→ PROMPT:
Retype, exactly as they appear below, the lines between the line holding "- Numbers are" and the line holding "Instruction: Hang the", both ends included.
======== RECORDED DATA ========
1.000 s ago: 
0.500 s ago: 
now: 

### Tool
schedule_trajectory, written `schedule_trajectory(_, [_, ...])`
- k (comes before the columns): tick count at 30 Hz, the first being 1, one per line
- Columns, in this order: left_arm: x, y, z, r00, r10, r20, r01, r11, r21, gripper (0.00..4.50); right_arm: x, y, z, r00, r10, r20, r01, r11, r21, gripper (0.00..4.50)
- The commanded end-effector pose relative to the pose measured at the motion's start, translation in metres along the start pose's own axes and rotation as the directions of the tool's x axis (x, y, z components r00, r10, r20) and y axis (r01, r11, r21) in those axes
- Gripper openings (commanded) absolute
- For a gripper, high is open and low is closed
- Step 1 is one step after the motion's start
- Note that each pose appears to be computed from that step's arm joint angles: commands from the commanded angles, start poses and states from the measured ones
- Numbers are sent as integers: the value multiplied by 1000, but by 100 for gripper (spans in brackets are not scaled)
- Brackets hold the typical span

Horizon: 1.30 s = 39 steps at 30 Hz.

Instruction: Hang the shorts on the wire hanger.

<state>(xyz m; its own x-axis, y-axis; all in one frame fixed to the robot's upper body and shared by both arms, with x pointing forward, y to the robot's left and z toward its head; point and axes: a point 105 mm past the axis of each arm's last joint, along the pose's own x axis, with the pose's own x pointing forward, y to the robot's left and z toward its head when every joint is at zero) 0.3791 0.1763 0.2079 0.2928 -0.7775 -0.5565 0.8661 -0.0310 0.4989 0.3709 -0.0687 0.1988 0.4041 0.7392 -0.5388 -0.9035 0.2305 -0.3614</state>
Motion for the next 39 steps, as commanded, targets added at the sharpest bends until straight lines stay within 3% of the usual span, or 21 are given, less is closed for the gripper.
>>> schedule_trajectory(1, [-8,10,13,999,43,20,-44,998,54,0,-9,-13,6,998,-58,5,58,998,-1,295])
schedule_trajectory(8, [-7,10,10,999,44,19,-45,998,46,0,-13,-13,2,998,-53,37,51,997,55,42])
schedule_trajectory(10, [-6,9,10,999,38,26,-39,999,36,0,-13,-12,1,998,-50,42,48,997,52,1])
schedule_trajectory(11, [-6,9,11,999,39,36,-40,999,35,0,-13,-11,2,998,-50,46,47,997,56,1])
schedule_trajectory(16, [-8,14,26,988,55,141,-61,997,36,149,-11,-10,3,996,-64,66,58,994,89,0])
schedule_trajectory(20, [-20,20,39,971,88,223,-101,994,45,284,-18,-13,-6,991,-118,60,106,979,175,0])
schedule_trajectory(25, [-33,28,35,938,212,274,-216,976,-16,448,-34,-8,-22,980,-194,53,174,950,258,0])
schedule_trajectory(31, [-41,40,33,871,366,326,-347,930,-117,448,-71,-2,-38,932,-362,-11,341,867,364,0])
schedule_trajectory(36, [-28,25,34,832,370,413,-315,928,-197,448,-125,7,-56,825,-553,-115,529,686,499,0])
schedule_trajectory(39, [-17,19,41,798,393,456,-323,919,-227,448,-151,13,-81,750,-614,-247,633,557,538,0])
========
→ FINISHED TASK:
- Numbers are sent as integers: the value multiplied by 1000, but by 100 for gripper (spans in brackets are not scaled)
- Brackets hold the typical span

Horizon: 1.30 s = 39 steps at 30 Hz.

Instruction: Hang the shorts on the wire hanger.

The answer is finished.